-- DATASET CONTENT follows --

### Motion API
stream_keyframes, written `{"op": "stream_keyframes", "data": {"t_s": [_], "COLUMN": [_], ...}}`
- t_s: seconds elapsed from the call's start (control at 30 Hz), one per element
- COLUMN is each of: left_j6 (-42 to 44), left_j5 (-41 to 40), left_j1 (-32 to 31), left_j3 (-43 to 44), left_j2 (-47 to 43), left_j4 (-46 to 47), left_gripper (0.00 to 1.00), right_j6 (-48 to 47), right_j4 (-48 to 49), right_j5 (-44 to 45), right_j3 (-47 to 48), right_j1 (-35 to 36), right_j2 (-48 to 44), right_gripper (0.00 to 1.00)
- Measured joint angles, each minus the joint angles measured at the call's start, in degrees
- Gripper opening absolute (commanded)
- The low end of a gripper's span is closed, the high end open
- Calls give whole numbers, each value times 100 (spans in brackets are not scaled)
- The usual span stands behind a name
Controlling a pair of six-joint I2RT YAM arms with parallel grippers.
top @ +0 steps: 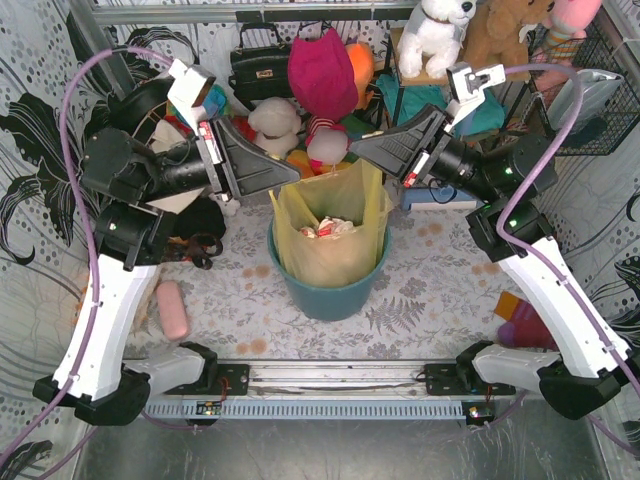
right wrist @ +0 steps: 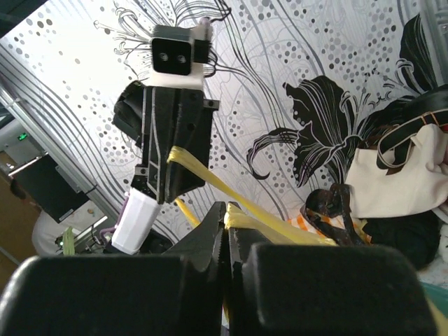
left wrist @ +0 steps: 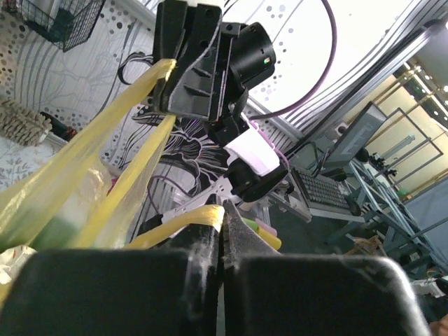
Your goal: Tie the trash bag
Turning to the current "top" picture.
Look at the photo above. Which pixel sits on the red fabric bag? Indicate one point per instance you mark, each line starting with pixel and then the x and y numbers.
pixel 242 125

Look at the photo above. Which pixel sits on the rainbow striped fabric bag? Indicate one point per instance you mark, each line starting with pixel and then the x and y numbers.
pixel 350 125

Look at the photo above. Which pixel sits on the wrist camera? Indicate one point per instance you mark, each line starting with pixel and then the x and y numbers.
pixel 190 87
pixel 469 85

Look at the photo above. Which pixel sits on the white fluffy plush sheep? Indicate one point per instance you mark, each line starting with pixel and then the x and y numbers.
pixel 277 124

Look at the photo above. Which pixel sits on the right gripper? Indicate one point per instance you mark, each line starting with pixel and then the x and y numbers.
pixel 429 152

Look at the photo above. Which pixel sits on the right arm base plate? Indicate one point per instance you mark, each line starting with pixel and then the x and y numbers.
pixel 449 379

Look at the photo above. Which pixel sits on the crumpled white paper trash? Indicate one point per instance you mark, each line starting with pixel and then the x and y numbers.
pixel 328 227

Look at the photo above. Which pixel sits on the red purple sock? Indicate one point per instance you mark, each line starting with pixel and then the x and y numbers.
pixel 522 327

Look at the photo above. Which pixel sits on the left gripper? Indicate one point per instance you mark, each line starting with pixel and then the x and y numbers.
pixel 218 163

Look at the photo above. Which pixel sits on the black round hat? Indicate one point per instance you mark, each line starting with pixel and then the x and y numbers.
pixel 140 111

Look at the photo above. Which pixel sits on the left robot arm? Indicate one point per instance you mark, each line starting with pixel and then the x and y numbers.
pixel 128 243

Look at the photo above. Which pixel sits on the colourful cartoon fabric bag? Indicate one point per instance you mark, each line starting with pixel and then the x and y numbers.
pixel 214 103

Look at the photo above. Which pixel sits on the yellow plastic trash bag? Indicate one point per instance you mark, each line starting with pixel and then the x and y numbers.
pixel 355 194

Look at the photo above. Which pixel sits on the brown leather strap bag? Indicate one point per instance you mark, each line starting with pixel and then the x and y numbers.
pixel 199 249

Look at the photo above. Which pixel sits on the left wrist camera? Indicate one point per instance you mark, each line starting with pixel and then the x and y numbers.
pixel 190 87

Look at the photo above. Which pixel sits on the brown teddy bear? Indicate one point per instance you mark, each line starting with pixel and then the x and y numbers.
pixel 493 35

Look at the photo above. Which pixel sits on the teal folded cloth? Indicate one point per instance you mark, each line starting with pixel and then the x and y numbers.
pixel 490 115

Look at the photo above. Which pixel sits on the cream canvas tote bag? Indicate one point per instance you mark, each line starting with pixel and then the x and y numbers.
pixel 164 137

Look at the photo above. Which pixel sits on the black wire basket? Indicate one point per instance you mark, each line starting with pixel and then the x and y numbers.
pixel 603 134

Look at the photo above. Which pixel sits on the pink round plush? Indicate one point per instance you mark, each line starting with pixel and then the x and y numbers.
pixel 326 150

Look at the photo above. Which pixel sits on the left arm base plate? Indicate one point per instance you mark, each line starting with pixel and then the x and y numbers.
pixel 226 378

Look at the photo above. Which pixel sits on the pink plush toy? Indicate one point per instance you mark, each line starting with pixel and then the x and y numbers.
pixel 568 20

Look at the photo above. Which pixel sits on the black leather handbag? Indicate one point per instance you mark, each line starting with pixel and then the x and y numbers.
pixel 260 73

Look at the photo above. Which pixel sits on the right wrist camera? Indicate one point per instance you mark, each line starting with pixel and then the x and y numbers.
pixel 469 85

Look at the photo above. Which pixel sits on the white plush dog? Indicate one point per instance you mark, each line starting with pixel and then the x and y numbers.
pixel 432 37

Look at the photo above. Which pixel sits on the silver foil pouch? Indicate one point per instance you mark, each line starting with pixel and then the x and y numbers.
pixel 598 87

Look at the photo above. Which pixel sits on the magenta fabric bag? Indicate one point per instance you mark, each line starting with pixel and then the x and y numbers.
pixel 321 76

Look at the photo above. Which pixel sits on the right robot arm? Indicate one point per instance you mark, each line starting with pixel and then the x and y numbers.
pixel 589 363

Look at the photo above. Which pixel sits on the teal plastic trash bin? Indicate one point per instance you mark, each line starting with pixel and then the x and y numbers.
pixel 329 304

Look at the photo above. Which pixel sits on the pink foam roller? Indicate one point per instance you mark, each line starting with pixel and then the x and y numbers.
pixel 172 311

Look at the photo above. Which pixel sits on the orange plush toy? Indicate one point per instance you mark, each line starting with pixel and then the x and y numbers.
pixel 362 61

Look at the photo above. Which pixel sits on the light blue floor squeegee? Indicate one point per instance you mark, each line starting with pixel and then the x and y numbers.
pixel 435 198

-- DATASET CONTENT concluded --

### WORK ITEM
Scan the records above and show every line in which the word "joint" occurs.

### WRITTEN RESPONSE
- Measured joint angles, each minus the joint angles measured at the call's start, in degrees
Controlling a pair of six-joint I2RT YAM arms with parallel grippers.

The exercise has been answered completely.